In his Introduction to the English translation of Sri Guru Granth Sahib, Prof. G.S. Talib explains that the two pothis. aforementioned, consist of 300 and 224 leaves, making a total of 1048 pages, all written in one hand except two hymns. These pothis contains fifteen ragas but the order of the ragas and of the hymns followed in the Pothis does not agree with the pattern adopted in the Adi Granth. Guru Arjan Dev Added material drawn from other sources to the Bani contained in the Pothis. The devoted Sikhs are believed to have preserved collections of the Guru-Bani. The fifth Master seems to have consulted and examined all available source-materials. Guru Arjan Dev was already in possession of his father's verses in addition to his own, large in volume and rich in appeal issuing from their felicity of expression, musical strains and profound contents.

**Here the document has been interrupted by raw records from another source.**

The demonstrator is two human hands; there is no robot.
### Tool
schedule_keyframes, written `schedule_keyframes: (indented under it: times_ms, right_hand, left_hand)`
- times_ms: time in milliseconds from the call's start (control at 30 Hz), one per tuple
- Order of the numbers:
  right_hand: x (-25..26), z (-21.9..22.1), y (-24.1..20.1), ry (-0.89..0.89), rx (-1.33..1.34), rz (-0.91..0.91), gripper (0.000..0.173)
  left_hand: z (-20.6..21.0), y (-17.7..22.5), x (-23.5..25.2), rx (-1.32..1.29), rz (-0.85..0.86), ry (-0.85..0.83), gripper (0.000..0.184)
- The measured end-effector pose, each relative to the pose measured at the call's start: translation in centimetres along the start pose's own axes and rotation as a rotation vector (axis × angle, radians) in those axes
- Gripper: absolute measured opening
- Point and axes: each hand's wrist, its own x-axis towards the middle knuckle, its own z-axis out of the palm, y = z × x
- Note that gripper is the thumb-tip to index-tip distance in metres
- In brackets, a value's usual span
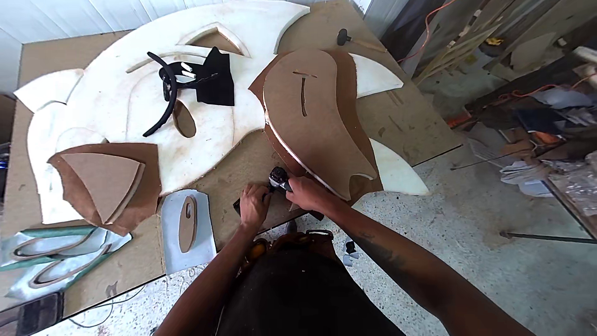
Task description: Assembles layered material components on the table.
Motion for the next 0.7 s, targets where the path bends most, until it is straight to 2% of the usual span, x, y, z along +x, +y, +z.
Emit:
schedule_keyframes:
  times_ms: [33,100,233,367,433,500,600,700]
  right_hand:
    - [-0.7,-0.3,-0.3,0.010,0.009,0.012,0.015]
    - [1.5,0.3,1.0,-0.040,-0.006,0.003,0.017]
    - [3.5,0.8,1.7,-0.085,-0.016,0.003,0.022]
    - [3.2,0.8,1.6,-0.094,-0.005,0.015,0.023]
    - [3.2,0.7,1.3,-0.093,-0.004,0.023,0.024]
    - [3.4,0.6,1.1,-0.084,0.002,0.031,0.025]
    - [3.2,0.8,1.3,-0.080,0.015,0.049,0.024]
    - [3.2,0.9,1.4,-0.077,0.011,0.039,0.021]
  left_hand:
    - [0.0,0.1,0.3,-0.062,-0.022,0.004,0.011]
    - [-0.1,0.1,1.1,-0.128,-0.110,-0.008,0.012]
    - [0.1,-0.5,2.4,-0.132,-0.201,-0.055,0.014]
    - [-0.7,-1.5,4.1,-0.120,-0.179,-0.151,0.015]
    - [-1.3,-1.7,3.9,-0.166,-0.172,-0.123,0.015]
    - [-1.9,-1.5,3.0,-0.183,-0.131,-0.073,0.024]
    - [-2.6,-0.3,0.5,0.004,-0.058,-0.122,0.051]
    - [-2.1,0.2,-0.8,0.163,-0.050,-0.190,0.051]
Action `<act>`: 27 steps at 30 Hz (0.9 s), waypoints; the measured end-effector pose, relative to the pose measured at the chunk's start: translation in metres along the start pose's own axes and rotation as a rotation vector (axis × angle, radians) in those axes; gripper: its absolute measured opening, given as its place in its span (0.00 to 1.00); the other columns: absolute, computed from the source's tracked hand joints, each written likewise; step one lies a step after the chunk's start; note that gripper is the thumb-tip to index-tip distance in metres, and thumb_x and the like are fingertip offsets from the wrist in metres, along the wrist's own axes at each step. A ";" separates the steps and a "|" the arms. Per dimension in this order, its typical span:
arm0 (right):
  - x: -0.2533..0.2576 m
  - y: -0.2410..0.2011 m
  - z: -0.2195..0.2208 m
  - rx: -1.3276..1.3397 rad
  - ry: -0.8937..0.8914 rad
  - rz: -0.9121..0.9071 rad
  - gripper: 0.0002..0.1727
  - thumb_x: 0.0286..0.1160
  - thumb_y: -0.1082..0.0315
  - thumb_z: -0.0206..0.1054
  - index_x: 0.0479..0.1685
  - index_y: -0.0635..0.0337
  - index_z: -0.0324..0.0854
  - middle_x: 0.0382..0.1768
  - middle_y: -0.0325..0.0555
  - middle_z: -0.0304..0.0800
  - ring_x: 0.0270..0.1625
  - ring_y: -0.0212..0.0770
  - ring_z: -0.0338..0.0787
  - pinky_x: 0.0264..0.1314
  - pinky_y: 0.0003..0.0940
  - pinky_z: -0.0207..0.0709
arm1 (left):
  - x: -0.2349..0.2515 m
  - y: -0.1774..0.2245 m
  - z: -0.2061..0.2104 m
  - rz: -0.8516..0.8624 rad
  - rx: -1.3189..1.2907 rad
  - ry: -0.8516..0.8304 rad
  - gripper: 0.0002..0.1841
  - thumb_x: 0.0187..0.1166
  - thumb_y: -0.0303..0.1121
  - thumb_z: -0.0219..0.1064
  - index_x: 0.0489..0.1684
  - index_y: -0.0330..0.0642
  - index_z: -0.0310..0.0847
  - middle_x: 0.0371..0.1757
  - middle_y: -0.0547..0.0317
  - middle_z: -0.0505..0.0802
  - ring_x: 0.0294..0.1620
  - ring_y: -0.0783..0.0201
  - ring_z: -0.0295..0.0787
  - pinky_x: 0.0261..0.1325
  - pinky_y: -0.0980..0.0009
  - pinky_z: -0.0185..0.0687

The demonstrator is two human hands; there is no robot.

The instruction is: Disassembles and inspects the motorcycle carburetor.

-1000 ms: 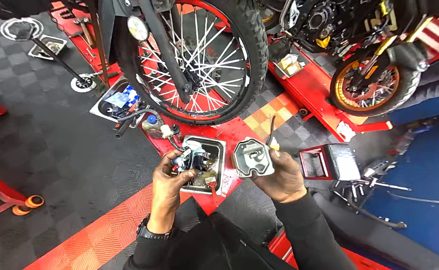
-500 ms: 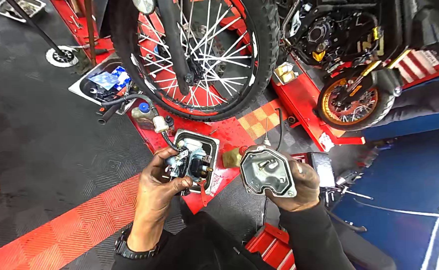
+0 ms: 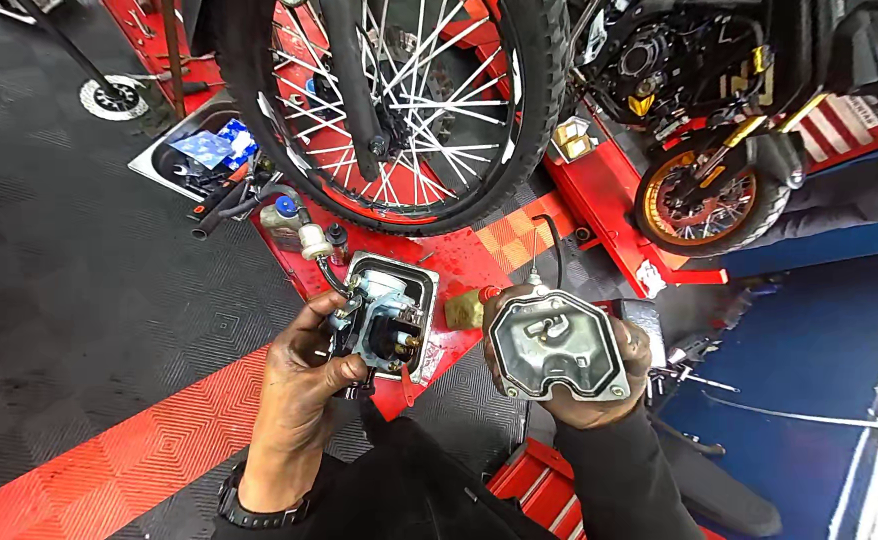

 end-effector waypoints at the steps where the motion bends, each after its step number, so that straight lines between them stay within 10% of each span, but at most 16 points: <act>1: -0.001 0.001 -0.002 0.018 0.015 0.001 0.26 0.75 0.53 0.68 0.67 0.60 0.83 0.58 0.50 0.90 0.59 0.44 0.90 0.58 0.44 0.87 | 0.000 0.001 0.001 0.002 -0.005 -0.009 0.37 0.52 0.44 0.90 0.68 0.47 0.84 0.53 0.54 0.93 0.45 0.66 0.94 0.45 0.70 0.94; 27: 0.001 -0.016 0.013 -0.206 -0.038 0.002 0.23 0.82 0.60 0.63 0.72 0.60 0.81 0.57 0.44 0.92 0.56 0.32 0.92 0.58 0.31 0.88 | -0.004 -0.003 0.008 -0.005 -0.109 -0.075 0.35 0.59 0.44 0.87 0.69 0.45 0.83 0.56 0.53 0.93 0.48 0.65 0.94 0.49 0.69 0.93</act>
Point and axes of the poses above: each hand's wrist, its own x-axis towards the middle knuckle, its own z-axis out of the palm, y = z × x, the point moved 4 cm from there along x, towards the middle knuckle
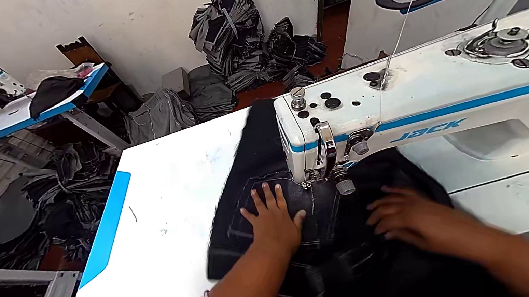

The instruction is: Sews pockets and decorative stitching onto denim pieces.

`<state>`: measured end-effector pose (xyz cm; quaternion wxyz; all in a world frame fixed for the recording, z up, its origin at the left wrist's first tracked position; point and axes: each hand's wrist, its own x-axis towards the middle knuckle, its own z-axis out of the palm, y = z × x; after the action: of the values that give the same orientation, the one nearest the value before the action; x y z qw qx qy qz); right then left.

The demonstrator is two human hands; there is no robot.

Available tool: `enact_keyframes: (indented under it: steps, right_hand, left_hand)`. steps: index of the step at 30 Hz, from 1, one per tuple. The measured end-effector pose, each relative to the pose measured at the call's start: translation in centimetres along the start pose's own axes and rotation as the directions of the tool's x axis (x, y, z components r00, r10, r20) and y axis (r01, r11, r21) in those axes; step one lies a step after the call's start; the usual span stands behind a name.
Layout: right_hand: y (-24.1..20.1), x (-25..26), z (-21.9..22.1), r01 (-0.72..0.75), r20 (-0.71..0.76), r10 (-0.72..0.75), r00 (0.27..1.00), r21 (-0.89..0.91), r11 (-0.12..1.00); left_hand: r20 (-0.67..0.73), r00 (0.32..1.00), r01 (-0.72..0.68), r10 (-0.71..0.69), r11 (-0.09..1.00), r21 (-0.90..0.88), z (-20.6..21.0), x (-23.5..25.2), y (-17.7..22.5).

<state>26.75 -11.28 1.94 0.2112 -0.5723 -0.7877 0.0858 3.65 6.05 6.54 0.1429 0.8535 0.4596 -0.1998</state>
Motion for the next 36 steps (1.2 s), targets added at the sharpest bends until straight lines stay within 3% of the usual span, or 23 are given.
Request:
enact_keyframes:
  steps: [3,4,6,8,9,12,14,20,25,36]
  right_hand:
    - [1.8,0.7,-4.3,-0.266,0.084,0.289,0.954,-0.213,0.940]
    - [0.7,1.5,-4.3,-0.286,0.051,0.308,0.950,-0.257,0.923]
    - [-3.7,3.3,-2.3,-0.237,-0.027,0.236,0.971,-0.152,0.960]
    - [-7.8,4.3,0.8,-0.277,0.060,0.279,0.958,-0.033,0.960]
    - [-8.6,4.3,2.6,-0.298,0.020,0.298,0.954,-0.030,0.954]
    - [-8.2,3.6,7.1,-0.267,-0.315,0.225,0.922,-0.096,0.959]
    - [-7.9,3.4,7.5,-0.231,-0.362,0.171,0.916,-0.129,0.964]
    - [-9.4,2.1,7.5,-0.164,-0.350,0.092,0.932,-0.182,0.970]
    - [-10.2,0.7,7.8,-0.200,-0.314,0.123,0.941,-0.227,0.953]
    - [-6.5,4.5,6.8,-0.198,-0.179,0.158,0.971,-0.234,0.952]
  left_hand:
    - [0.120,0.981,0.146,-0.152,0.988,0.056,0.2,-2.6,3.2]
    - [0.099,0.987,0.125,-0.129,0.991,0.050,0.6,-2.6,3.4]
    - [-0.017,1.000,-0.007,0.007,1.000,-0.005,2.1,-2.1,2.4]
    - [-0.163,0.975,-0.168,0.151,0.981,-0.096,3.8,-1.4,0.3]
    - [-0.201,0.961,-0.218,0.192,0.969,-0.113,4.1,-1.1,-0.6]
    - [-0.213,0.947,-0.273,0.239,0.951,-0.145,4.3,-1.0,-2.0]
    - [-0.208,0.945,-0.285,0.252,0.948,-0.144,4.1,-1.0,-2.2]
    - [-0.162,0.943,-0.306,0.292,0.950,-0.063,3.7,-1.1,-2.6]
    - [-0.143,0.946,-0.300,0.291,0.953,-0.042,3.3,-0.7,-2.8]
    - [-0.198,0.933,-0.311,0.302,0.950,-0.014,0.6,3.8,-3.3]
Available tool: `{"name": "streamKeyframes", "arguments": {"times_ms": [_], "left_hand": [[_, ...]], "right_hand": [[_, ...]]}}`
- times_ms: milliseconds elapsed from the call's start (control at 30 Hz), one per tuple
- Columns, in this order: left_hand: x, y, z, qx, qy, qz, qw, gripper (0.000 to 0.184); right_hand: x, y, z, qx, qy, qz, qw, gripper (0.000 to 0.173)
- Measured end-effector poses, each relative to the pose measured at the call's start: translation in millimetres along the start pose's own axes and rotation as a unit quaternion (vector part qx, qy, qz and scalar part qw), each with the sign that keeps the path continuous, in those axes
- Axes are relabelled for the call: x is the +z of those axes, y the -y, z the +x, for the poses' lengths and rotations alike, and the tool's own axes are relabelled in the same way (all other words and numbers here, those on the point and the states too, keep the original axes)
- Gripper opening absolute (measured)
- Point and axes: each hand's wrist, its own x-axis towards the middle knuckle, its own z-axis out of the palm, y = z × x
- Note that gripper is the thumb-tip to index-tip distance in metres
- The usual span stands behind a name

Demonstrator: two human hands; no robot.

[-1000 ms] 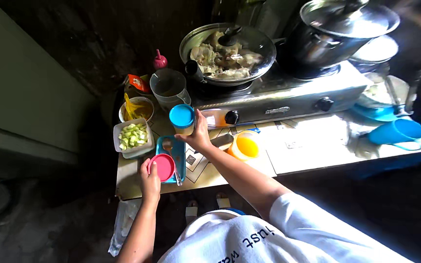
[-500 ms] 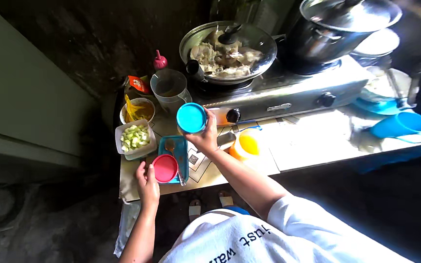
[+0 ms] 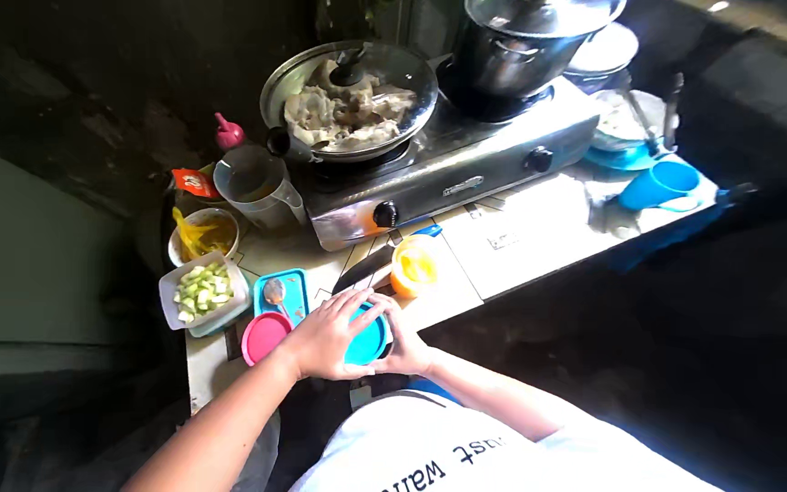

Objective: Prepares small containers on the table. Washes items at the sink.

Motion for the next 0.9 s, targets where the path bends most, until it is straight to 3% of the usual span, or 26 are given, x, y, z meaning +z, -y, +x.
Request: {"name": "streamKeyframes", "arguments": {"times_ms": [67, 133, 267, 367, 567, 667, 767, 833, 900], "left_hand": [[11, 10, -1, 0.045, -0.055, 0.017, 0.997, 0.092], [22, 7, -2, 0.032, -0.122, 0.021, 0.992, 0.090], [33, -16, -2, -0.076, -0.202, 0.038, 0.976, 0.093], [42, -39, 13, -0.235, -0.251, 0.044, 0.938, 0.092], [44, -47, 34, -0.356, -0.317, 0.055, 0.877, 0.093], [42, -47, 45, -0.393, -0.336, 0.057, 0.854, 0.096], [27, -50, 47, -0.424, -0.261, 0.027, 0.867, 0.099], [-7, -49, 42, -0.410, -0.116, -0.026, 0.904, 0.106], [-37, -36, 38, -0.314, 0.045, -0.038, 0.948, 0.110]], "right_hand": [[6, -12, -2, 0.031, 0.036, 0.032, 0.998, 0.115], [15, -15, -1, 0.058, 0.025, 0.047, 0.997, 0.114], [24, -11, 0, 0.048, -0.044, 0.050, 0.997, 0.103], [31, 6, 5, 0.118, -0.120, 0.003, 0.986, 0.090], [39, 0, 18, 0.184, -0.103, -0.043, 0.977, 0.077], [36, 12, 29, 0.262, -0.059, -0.048, 0.962, 0.077], [35, 11, 31, 0.253, -0.051, -0.041, 0.965, 0.077], [32, 6, 31, 0.231, -0.052, -0.018, 0.971, 0.086], [33, -8, 28, 0.209, -0.056, -0.012, 0.976, 0.100]]}}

The Granth Sahib contains the writings of the Sikh Guru's, Bhakats, & Minstrels. Originally, the hymns of first 5 Gurus formed the bulk of the enormous volume. The writings of the Bhaktas and Sufis mystics included in the holy Granth cover, broadly speaking, a vast spectrum of religious thought scanning four centuries. Bards or Bhatts, attached to the Guru also contributed to the volume. These Bhatts composed adulatory verses called Swayyas in prace of Guru Arjan Dev and other Sikh Gurus. Kal, Jalap, Bhikha, Sal, Bhal, Nal, Bal, Mathura, Gyand, Kirat & Harbans. Were the Minstrels-Contributors to the Guru Granth Sahib. Balwand & Satta who composed a var, a ballad, and Sunder wrote in the Ramkali measure an elegy called sudd are the others to find a place in the Granth.

Language:

Written in Gurmukhi characters, the predominant language of the Holy Granth is Sant Bhasha, an admixture of Hindi and Punjabi. Rich in literary tradition, vocabulary and expression, of serious thoughts in the Northern India. Its exposure to influences of Persian, Arabic and the Muslim culture made Hindi more pliable as the medium of spiritual experience.

Guru Arjan Dev and Bhai Gurdas were engaged in the compilation of Granth Sahib. After the completion of sacred task, Granth Sahib was taken to Sri Darbar Sahib, Amritsar, with reverence and installed there.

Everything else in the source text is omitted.